- Born: 11 January 1924 Novoye Syurbeevo v., Tsivilsky district, Chuvash Autonomous Okrug, USSR
- Died: 8 January 2013 (aged 88) Cheboksary, Chuvash Republic, Russian Federation
- Education: Moscow State University
- Alma mater: Chuvash State Pedagogical Institute,
- Scientific career
- Fields: archaeology, history
- Workplaces: Chuvash State University

= Vasily Dimitriev =

Russian archeologist

Vasily Dimitrievich Dimitriev (11 January 1924, Novoye Syurbeevo, Tsivilsky District, Chuvash Autonomous Okrug, USSR - 8 January 2013, Cheboksary, Russia) was a Soviet-Russian archaeologist.

== Biography ==
Born into a peasant family, Dimitriev graduated from Churachik Secondary School and he entered the history and philology department of the Chuvash State Pedagogical Institute (CSPI).

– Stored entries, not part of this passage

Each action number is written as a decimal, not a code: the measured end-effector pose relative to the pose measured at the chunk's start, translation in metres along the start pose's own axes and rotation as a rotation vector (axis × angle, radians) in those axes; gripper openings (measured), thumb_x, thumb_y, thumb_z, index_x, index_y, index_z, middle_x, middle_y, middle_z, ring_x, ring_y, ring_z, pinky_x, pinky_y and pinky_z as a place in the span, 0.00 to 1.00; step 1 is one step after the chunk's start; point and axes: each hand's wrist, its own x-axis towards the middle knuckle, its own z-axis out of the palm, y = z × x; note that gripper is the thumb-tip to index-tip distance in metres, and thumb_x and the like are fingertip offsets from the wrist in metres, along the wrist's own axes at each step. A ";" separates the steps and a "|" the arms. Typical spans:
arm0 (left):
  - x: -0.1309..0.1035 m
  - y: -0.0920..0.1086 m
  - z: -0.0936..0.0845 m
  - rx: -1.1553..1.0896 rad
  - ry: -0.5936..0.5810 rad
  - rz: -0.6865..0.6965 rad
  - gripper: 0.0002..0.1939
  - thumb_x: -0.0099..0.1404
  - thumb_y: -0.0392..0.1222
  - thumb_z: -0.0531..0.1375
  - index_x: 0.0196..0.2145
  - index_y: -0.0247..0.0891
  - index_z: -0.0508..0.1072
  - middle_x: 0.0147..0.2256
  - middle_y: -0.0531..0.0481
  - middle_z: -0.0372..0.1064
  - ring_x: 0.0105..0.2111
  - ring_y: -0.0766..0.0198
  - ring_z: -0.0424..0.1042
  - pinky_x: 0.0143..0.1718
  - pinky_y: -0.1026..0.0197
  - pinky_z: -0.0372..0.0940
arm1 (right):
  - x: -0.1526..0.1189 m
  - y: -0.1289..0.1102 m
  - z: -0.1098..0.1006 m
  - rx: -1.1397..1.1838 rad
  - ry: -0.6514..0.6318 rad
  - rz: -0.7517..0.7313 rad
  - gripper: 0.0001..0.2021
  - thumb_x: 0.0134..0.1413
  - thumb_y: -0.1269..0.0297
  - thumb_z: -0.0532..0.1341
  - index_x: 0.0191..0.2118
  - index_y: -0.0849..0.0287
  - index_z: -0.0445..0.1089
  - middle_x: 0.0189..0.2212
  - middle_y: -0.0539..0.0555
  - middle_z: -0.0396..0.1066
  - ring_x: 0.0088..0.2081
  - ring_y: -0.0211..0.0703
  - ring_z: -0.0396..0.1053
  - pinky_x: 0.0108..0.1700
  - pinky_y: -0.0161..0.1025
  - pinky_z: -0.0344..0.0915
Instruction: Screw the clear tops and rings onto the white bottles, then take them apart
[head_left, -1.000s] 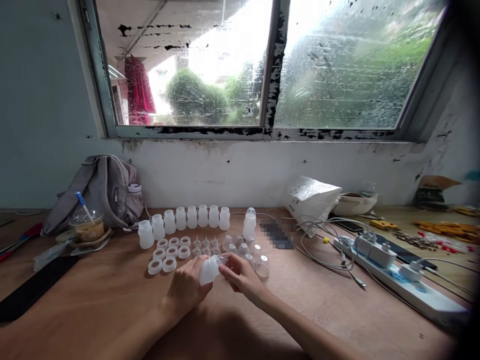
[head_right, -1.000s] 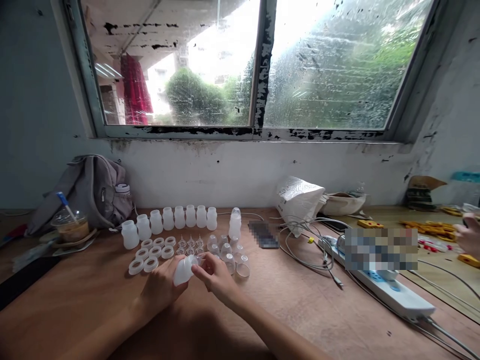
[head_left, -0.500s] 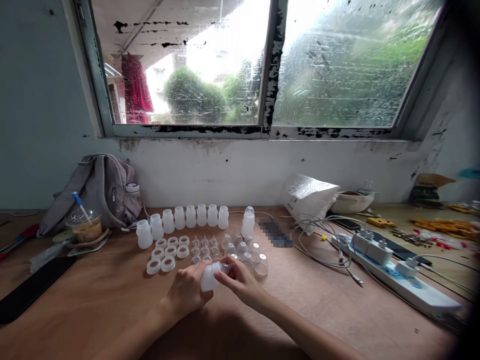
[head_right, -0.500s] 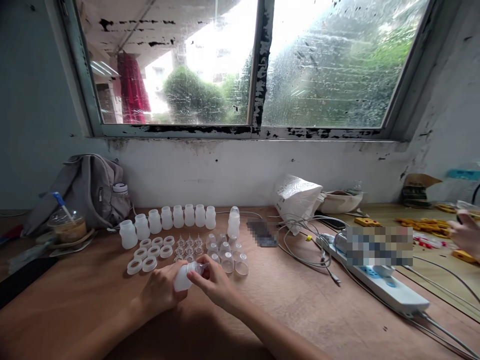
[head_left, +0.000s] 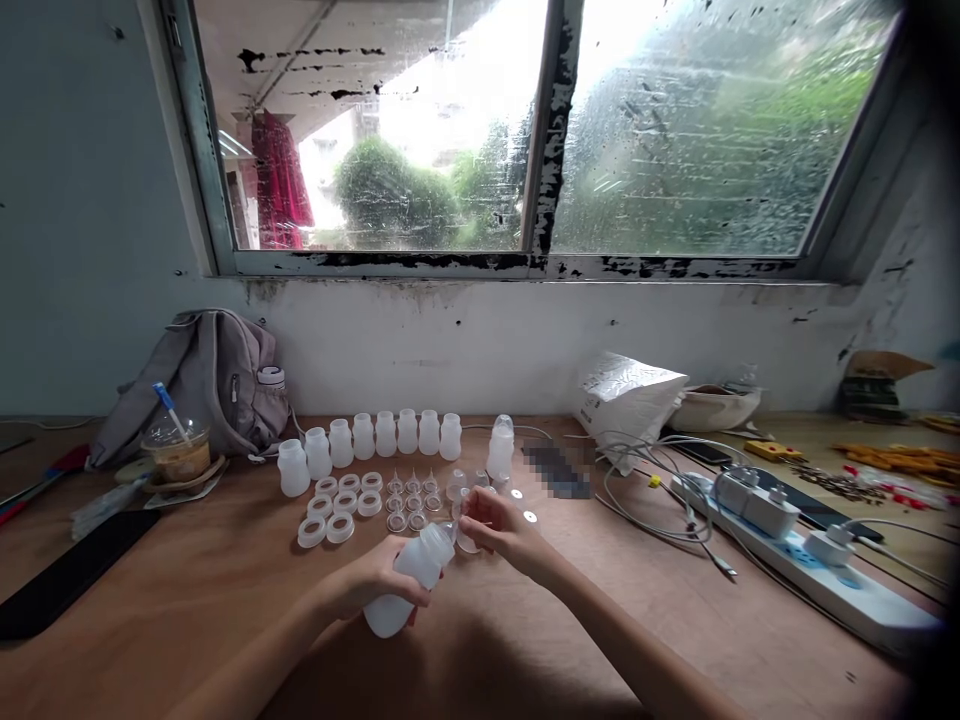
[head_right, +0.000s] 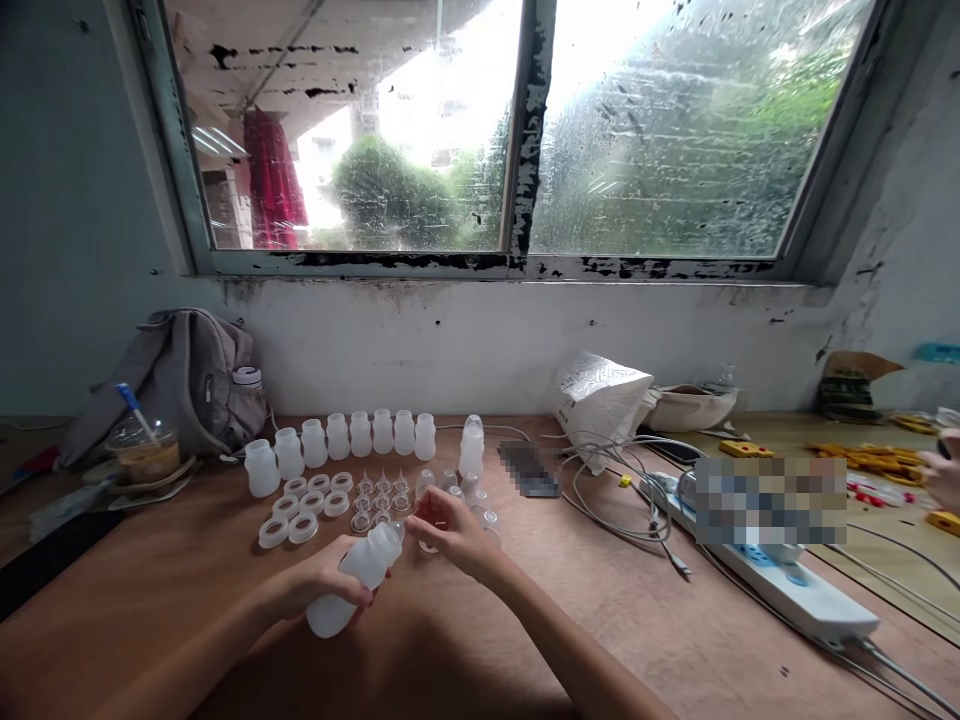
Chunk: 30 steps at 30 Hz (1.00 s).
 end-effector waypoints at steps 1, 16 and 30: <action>0.000 0.000 0.000 0.003 0.009 -0.002 0.12 0.43 0.34 0.61 0.30 0.34 0.66 0.22 0.55 0.63 0.17 0.71 0.62 0.17 0.68 0.58 | 0.001 0.000 0.000 -0.020 0.024 -0.003 0.15 0.46 0.53 0.60 0.25 0.60 0.58 0.19 0.44 0.54 0.20 0.29 0.53 0.20 0.30 0.50; 0.001 -0.008 -0.006 -0.003 -0.034 -0.107 0.14 0.45 0.36 0.62 0.32 0.35 0.67 0.22 0.55 0.65 0.17 0.69 0.65 0.17 0.67 0.59 | -0.001 0.002 0.005 -0.081 0.011 -0.004 0.13 0.48 0.54 0.58 0.28 0.60 0.61 0.20 0.46 0.57 0.20 0.31 0.55 0.20 0.30 0.55; -0.003 -0.010 -0.013 -0.237 -0.103 -0.061 0.22 0.49 0.44 0.57 0.43 0.36 0.63 0.27 0.50 0.66 0.21 0.65 0.67 0.24 0.62 0.61 | 0.002 0.007 -0.006 -0.196 0.221 -0.157 0.09 0.50 0.58 0.57 0.32 0.58 0.65 0.28 0.51 0.65 0.29 0.37 0.64 0.31 0.36 0.62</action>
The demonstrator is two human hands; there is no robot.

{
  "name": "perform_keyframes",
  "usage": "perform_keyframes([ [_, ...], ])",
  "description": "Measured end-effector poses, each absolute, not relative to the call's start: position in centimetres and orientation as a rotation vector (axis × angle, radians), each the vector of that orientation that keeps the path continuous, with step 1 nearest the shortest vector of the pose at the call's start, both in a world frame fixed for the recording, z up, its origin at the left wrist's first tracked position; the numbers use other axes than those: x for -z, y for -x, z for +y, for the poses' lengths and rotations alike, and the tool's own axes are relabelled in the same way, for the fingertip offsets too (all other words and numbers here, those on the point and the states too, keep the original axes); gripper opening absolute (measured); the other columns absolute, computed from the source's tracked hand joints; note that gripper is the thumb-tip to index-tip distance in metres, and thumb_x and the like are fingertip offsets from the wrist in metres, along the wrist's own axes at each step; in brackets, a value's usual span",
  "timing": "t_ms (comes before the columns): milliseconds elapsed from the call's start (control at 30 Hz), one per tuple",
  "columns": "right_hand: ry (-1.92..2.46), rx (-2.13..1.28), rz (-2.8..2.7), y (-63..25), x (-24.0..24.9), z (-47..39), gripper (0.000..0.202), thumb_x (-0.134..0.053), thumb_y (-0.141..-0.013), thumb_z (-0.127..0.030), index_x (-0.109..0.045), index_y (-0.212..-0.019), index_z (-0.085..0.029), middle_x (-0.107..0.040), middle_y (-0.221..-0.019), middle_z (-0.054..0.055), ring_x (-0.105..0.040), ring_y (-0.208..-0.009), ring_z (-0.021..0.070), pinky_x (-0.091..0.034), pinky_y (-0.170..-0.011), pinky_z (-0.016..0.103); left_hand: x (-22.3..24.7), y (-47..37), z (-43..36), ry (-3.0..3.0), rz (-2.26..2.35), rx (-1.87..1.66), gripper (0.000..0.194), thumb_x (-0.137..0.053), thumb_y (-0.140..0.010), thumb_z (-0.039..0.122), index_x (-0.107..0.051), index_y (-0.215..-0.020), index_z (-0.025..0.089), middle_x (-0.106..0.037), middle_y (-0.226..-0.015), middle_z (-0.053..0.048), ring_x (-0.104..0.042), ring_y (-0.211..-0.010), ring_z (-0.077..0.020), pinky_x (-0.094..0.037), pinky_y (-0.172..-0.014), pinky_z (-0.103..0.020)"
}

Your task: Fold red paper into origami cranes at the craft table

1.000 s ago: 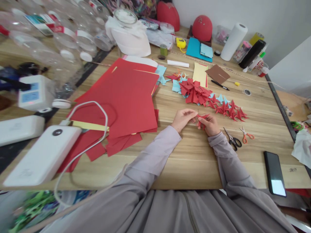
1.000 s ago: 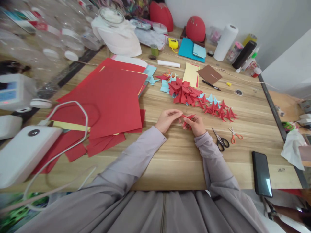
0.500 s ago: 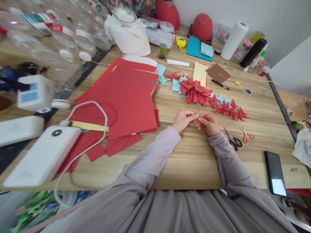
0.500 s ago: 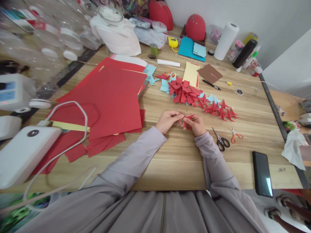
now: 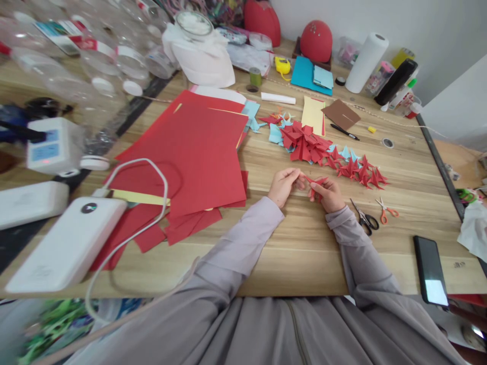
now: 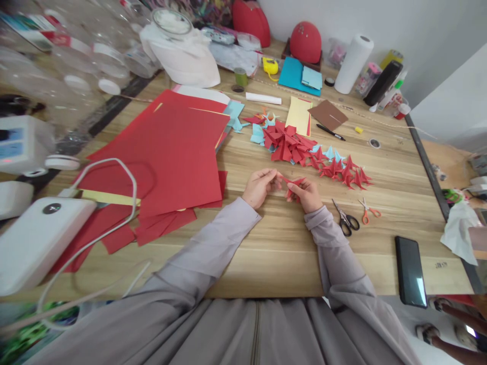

Dmitriev fought on the Eastern Front of World War II: from 1942, he served as an artillery school cadet, junior lieutenant, lieutenant platoon commander in anti-tank brigades on the 2nd Ukrainian, 1st Baltic, and 3rd Belorussian Fronts.

In 1948, Dmitriev graduated with honors from the CSPI. From 1946, he worked as a senior laboratory assistant in the history department of the CSPI, and from 1948, as a junior research fellow at the Chuvash Research Institute of Language, Literature and History (CRILLH; today the Chuvash State Institute of Humanities). In 1955, he completed his postgraduate studies at the Department of Soviet History of the Feudal Period at the Lomonosov Moscow State University.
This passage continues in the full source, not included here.